NEW YORK (Reuters Health) - Moderate drinking cuts heart disease risk in younger adults, new research shows.
However, young adults are at low risk for heart disease, the researchers point out in the journal Circulation, “and the beneficial effects obtained by a moderate alcohol intake may be negligible compared with the increased risk of, for instance, traffic accidents and cancer.”
Moderate drinking -- typically defined as a drink or two a day -- can be heart healthy in older men and women, although heavy drinking does not protect the heart, and carries many other health risks.
Because heart disease is so rare in men under 40 and women under 50, it has been difficult to study the effects of alcohol consumption on heart disease risk in these younger individuals.
To address this problem, Dr. Alberto Ascherio of the Harvard School of Public Health in Boston and colleagues pooled data from eight studies from North America and Europe that included over 192,000 women and nearly 75,000 men. The men’s average age was around 50, while the average age for women was 54. At the study’s outset, all of the participants were free from cardiovascular disease, and all had reported their alcohol drinking habits.

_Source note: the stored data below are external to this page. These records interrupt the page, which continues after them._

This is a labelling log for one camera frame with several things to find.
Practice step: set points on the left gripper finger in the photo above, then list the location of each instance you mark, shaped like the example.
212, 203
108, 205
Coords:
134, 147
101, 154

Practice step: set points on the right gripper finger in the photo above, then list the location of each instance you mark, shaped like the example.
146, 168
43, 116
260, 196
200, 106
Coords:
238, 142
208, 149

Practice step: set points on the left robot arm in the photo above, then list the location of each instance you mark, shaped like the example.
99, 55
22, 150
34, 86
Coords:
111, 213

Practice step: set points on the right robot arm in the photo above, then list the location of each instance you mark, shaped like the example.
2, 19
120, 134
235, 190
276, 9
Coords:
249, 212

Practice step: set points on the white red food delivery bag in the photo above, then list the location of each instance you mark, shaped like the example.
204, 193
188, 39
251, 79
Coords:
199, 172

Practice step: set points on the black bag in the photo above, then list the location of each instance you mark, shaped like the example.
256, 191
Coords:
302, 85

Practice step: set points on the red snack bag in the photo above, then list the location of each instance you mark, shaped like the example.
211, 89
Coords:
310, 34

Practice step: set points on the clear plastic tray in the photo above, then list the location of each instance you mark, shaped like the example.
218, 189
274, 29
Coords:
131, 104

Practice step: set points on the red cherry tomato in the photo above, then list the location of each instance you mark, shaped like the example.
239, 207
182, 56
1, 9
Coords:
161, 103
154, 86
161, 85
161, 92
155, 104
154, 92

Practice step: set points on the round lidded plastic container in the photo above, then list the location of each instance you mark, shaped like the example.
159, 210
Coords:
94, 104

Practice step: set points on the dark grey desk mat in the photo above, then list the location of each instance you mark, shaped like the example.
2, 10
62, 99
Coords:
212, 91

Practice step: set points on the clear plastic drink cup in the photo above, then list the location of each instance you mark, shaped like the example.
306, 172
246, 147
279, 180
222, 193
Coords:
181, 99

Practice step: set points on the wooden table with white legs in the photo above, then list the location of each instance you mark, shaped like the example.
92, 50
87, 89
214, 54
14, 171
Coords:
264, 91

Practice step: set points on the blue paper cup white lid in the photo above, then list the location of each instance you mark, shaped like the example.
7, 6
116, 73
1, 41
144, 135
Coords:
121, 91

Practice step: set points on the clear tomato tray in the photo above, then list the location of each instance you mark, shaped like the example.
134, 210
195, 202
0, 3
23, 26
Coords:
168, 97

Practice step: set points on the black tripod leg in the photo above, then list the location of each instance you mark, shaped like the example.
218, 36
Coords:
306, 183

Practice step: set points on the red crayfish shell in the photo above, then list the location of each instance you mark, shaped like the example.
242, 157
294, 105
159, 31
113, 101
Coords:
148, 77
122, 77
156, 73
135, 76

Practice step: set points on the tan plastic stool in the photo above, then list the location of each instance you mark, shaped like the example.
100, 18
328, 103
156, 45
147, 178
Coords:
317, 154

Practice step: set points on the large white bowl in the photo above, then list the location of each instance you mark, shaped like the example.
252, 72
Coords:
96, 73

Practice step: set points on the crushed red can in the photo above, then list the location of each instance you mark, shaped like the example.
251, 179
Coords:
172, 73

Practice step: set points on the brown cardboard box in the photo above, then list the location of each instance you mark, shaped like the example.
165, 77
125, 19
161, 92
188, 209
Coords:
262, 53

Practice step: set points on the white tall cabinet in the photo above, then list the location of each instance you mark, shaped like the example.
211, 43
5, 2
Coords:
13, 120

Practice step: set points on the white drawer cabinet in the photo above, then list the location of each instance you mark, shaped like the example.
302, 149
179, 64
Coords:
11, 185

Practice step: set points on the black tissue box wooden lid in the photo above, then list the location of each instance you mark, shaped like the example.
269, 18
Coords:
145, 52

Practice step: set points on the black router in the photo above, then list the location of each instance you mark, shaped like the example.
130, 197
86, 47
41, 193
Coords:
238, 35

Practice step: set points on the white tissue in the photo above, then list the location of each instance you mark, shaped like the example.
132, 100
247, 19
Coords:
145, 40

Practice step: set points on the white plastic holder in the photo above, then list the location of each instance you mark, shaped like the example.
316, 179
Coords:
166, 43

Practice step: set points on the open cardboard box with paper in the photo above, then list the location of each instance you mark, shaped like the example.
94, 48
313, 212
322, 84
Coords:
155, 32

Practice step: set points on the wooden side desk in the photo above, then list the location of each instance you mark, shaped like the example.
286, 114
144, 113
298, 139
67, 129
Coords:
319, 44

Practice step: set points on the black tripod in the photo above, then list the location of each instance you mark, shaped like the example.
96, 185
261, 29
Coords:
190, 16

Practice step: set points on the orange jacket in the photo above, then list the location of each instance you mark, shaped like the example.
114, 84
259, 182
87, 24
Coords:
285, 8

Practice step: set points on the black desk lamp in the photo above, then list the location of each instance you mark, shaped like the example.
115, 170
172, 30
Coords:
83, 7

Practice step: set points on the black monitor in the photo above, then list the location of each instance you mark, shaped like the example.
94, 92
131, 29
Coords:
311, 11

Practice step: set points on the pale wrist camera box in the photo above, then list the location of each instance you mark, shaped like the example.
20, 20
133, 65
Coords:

Overall, Ascherio and his colleagues found, consuming 30 grams of alcohol a day (about two or three standard drinks) reduced women’s risk of developing heart disease by 42 percent, and cut men’s risk by 31 percent. When the researchers broke the study participants into three age categories -- those 50 and under, those 50 to 59, and people 60 and older -- they saw the same pattern of reduced risk with moderate drinking in each age group.
Given that the risk of heart disease is so low in younger people, Ascherio and his colleagues say, the protective effects of alcohol are likely to be stronger in older people at higher risk of heart problems. However, all possible health risks of alcohol need to be taken into account when developing guidelines on alcohol consumption for people of different ages, they conclude.